Exercise
Copy the listing as it is written, and leave each picture out.

Collected material
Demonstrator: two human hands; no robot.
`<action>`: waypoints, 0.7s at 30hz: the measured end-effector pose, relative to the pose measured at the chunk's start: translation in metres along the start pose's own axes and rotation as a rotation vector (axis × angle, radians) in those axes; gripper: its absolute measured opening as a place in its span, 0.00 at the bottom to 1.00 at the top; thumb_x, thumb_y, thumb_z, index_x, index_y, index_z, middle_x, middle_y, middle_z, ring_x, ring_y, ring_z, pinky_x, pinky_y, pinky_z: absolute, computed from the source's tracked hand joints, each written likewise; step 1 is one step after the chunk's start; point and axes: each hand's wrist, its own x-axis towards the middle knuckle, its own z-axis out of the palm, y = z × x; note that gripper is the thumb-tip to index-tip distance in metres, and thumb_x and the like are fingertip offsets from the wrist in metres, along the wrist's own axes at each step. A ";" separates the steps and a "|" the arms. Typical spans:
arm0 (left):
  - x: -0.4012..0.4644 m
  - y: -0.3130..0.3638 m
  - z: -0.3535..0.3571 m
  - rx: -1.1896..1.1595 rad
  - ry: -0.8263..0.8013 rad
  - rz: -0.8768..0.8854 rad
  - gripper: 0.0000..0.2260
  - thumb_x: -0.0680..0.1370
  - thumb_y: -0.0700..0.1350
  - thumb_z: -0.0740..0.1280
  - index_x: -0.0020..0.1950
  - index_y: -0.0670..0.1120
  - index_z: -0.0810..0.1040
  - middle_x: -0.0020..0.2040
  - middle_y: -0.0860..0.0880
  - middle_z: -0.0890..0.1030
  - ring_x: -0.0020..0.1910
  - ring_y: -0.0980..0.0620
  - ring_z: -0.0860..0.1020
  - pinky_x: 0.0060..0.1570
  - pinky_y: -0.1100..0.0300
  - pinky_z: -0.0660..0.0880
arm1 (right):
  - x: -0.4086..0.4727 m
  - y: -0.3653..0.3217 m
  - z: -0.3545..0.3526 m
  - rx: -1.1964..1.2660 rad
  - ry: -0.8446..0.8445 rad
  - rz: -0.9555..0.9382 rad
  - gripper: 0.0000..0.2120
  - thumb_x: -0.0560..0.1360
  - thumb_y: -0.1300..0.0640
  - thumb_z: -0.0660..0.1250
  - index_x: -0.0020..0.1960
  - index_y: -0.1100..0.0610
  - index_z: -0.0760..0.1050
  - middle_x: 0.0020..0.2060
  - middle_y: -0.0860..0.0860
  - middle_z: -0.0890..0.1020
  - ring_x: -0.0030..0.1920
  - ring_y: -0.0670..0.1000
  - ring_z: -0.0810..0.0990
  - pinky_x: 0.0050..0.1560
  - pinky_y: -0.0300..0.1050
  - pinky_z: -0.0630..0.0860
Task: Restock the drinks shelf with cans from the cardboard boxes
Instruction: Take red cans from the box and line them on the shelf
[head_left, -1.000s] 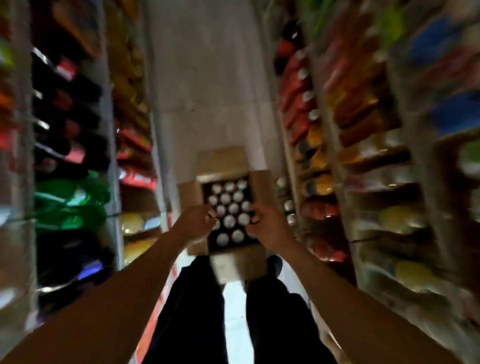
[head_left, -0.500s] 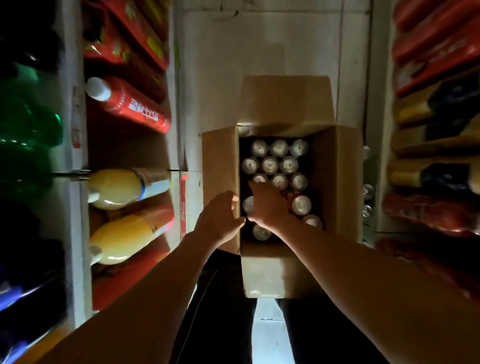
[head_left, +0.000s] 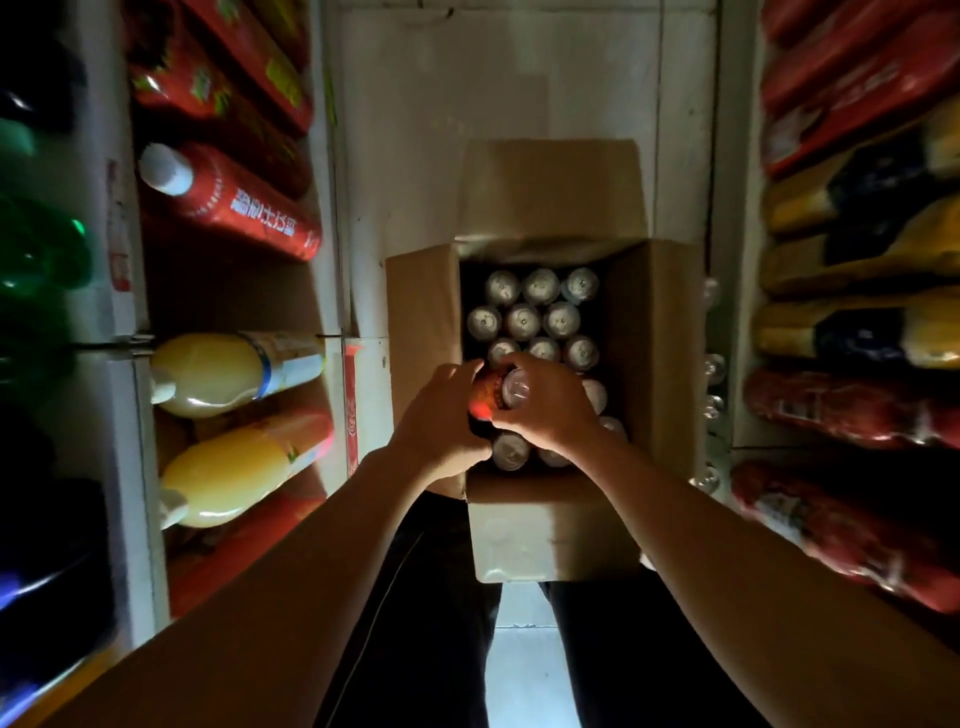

Response for this exercise
Demonstrator: two human hands; no robot.
`<action>`: waypoints, 0.7s at 30hz: the measured end-effector pose, relative to the pose measured at the chunk's start: translation in metres along the start pose's own axes and rotation as a rotation vector (axis × angle, radians) in those axes; gripper: its absolute measured opening as a place in its span, 0.00 at the bottom to 1.00 at the top; thumb_x, thumb_y, thumb_z, index_x, index_y, index_z, middle_x, middle_y, middle_z, ring_x, ring_y, ring_z, pinky_x, pinky_y, pinky_z: absolute, computed from the source's tracked hand joints, each written likewise; step 1 is one step after the chunk's start; point and axes: each hand's wrist, its own x-axis towards the middle knuckle, its own z-axis out of the palm, y = z × x; note that gripper is the thumb-tip to index-tip distance in metres, and thumb_x and the like are fingertip offsets from the wrist in metres, along the wrist's own axes at each step. A ";" separates the steps and a "|" the arms. Typical spans:
arm0 (left):
  - x: -0.4012..0.4644 m
  - y: -0.3130..0.3638 m
  - z: -0.3535..0.3571 m
  - rx: -1.1896..1.1595 rad
  - ry: -0.8263..0.8013 rad
  - rz: -0.8768..0.8854 rad
  - gripper: 0.0000..0.2260
  - thumb_x: -0.0680..0.1370
  - thumb_y: -0.0700..0.1350
  - thumb_z: -0.0740..0.1280
  - index_x: -0.0020..0.1950
  - index_y: -0.0670..0.1120
  - index_z: -0.0810..0.1040
  - middle_x: -0.0020..0.2040
  - middle_y: -0.0860..0.0880
  - middle_z: -0.0890..0.1030
  - ring_x: -0.0020..0.1910
  - ring_y: -0.0980..0.0620
  - ring_z: -0.0860..0.1020
  - pinky_x: 0.0060..0.1570
  - pinky_y: -0.1100..0.0300
  - pinky_z: -0.0660..0.0880
arm1 (right):
  - x: -0.4086..0.4727 m
  - y: -0.3653..0.3217 m
  - z: -0.3545..0.3526 m
  - rx: -1.1964..1.2660 rad
  - ry: -0.8446..0.8445 rad
  - rz: -0.9555..0.9382 rad
  - gripper: 0.0000..0.2120
  - thumb_x: -0.0560..0.1360
  - thumb_y: -0.1300..0.0640
  - thumb_z: -0.0660..0.1250
  - index_x: -0.0020..0.1960
  - index_y: -0.1100..0.0610
  - index_z: -0.0760..0.1050
  - middle_x: 0.0020..0.2060
  - middle_y: -0.0860..0.0860
  - middle_z: -0.0890..0.1020
  - ring_x: -0.0030..0.1920
  - ring_y: -0.0670..0.1000
  - ring_z: -0.0810..0.0990
  - pinky_x: 0.0050..0.1560
  - pinky_y: -0.0300..0.1050
  - pinky_z: -0.0630..0.0860
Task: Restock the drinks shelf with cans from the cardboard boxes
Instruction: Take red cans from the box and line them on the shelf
[head_left, -1.000s] 
[head_left, -0.500s] 
[head_left, +0.000s] 

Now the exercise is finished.